◆ TASK DIRECTIONS ◆
Please copy out the listing below in full and exactly.

◆ PROVIDED DATA ◆
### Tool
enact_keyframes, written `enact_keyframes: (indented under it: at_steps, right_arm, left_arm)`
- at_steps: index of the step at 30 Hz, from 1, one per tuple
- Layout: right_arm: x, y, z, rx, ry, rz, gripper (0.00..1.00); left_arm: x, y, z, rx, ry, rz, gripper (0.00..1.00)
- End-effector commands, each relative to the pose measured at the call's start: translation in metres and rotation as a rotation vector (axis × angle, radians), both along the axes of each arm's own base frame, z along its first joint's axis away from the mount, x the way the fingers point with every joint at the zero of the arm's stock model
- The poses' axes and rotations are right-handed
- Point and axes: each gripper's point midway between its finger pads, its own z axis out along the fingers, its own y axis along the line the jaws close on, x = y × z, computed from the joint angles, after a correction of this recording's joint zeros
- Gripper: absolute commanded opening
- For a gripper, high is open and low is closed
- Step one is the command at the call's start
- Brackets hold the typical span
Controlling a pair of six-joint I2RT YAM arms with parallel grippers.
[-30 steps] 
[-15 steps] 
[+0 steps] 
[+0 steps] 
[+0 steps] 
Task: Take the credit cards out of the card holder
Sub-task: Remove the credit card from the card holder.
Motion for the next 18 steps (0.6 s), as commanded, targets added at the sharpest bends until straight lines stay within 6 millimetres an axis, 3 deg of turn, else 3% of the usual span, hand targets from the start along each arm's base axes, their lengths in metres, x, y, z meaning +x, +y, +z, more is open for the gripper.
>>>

◆ WRITTEN SOLUTION ◆
### Tool
enact_keyframes, written `enact_keyframes: (indented under it: at_steps, right_arm, left_arm)`
- at_steps: index of the step at 30 Hz, from 1, one per tuple
- Layout: right_arm: x, y, z, rx, ry, rz, gripper (0.00..1.00); left_arm: x, y, z, rx, ry, rz, gripper (0.00..1.00)
- End-effector commands, each relative to the pose measured at the call's start: translation in metres and rotation as a rotation vector (axis × angle, radians), both along the axes of each arm's own base frame, z along its first joint's axis away from the mount, x the way the fingers point with every joint at the zero of the arm's stock model
- The poses' axes and rotations are right-handed
- Point and axes: each gripper's point midway between its finger pads, its own z axis out along the fingers, its own y axis along the line the jaws close on, x = y × z, computed from the joint angles, after a correction of this recording's joint zeros
- Gripper: absolute commanded opening
- For a gripper, high is open and low is closed
- Step one is the command at the call's start
- Brackets hold the typical span
Controlling a pair of six-joint I2RT YAM arms with parallel grippers.
[-30 steps] 
[-15 steps] 
[+0 steps] 
[+0 steps] 
[+0 steps] 
Task: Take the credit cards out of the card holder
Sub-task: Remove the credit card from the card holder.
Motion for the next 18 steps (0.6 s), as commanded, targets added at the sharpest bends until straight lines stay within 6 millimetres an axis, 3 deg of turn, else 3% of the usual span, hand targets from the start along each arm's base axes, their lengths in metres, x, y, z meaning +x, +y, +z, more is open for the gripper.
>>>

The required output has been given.